Agree. Millions of dead people were convicted of absurd things that are no longer crimes: witchcraft, blasphemy, being a Catholic, being Welsh on the English side of the River Severn, etc. It would take forever to annul every crime for every dead person that has now been superseded. In the past, laws were cr@p, now they’re less so – move on and put effort into the here and now not the past.
It does seem a little pointless. If it’s symbolism you’re after than the pardon for Turing seems sufficient. On a practical level, Lord Faulks makes sensible points.

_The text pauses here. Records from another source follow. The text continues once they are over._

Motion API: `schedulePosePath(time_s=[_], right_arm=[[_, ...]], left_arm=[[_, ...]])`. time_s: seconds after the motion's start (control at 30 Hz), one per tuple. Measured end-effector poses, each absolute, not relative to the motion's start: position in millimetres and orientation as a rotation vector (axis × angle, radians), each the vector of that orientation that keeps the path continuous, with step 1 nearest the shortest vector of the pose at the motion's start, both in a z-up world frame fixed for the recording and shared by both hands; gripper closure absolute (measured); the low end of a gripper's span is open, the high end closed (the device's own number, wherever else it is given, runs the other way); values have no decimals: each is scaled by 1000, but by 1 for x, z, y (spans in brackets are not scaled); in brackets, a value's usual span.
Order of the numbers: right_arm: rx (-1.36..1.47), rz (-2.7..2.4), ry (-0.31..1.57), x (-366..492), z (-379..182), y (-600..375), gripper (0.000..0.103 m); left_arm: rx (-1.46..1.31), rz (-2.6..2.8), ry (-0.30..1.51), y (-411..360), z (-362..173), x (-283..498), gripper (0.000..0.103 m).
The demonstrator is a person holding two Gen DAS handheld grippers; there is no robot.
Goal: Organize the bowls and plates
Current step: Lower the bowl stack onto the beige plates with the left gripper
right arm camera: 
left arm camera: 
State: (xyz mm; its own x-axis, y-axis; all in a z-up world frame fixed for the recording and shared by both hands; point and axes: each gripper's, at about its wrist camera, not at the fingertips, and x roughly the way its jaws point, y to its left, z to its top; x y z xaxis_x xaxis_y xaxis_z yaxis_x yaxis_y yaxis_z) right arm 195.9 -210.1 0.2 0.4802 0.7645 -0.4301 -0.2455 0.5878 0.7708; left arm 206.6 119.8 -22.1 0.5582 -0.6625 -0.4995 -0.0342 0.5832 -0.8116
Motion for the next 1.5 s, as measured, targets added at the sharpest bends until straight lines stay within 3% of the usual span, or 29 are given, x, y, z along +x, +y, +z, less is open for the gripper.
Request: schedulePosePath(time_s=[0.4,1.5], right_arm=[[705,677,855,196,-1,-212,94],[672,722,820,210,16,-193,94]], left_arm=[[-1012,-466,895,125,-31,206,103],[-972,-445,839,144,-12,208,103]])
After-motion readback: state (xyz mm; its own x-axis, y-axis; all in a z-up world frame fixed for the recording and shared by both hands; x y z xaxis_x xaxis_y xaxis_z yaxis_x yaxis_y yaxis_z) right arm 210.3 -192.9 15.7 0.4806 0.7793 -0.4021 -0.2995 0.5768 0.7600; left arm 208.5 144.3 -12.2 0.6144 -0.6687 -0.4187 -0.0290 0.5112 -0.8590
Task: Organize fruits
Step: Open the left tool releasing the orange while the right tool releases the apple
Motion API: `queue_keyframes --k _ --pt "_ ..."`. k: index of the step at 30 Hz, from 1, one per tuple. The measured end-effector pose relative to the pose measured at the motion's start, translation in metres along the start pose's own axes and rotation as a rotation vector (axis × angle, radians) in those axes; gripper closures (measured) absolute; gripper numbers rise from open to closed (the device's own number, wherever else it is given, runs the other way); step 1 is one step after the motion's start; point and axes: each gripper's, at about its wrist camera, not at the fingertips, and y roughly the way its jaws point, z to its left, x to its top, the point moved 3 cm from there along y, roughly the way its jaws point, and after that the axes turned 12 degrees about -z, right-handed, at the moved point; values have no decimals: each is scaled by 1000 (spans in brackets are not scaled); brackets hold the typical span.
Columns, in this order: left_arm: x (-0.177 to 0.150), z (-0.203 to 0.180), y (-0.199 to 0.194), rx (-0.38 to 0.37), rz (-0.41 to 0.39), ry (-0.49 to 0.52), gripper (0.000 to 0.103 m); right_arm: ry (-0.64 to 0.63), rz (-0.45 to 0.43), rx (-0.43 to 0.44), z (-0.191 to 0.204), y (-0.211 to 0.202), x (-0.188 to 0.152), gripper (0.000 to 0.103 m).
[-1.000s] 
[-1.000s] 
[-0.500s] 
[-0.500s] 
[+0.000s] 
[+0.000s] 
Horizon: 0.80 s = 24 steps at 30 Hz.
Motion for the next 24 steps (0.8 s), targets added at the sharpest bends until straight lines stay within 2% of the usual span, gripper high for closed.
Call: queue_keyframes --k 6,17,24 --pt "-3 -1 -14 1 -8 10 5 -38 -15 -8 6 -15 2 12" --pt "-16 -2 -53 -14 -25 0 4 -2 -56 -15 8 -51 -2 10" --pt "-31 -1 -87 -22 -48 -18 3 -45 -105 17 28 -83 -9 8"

There is also the matter of whether all those convicted actually deserve a pardon. The law was very vague, and some of the people convicted under it may well have been doing things that we would still wish to be illegal today, even though most people now accept full equality for gay people. For instance, I would draw a distinction between those (like Turing) who were convicted of acts in private homes, and those who were convicted of certain acts in public places. I presume it would be impossible to differentiate between these easily – someone would have to trawl through all the individual cases.
John Sharkey has a record of being involved in hopeless but well-meaning campaigns. He was, after all, the Lib Dem ‘lead’ and ‘Campaign Director’ (though heaven knows how he was given this job) in the doomed ‘AV ‘YES’ campaign which was lost because the ‘No’ campaign turned it into the first plebiscite on Nick Clegg with inevitable results. He also ran the Party’s national election campaign in 2010 which basically ‘bombed’ although was saved by the efforts of a couple of dozen campaign teams around the country.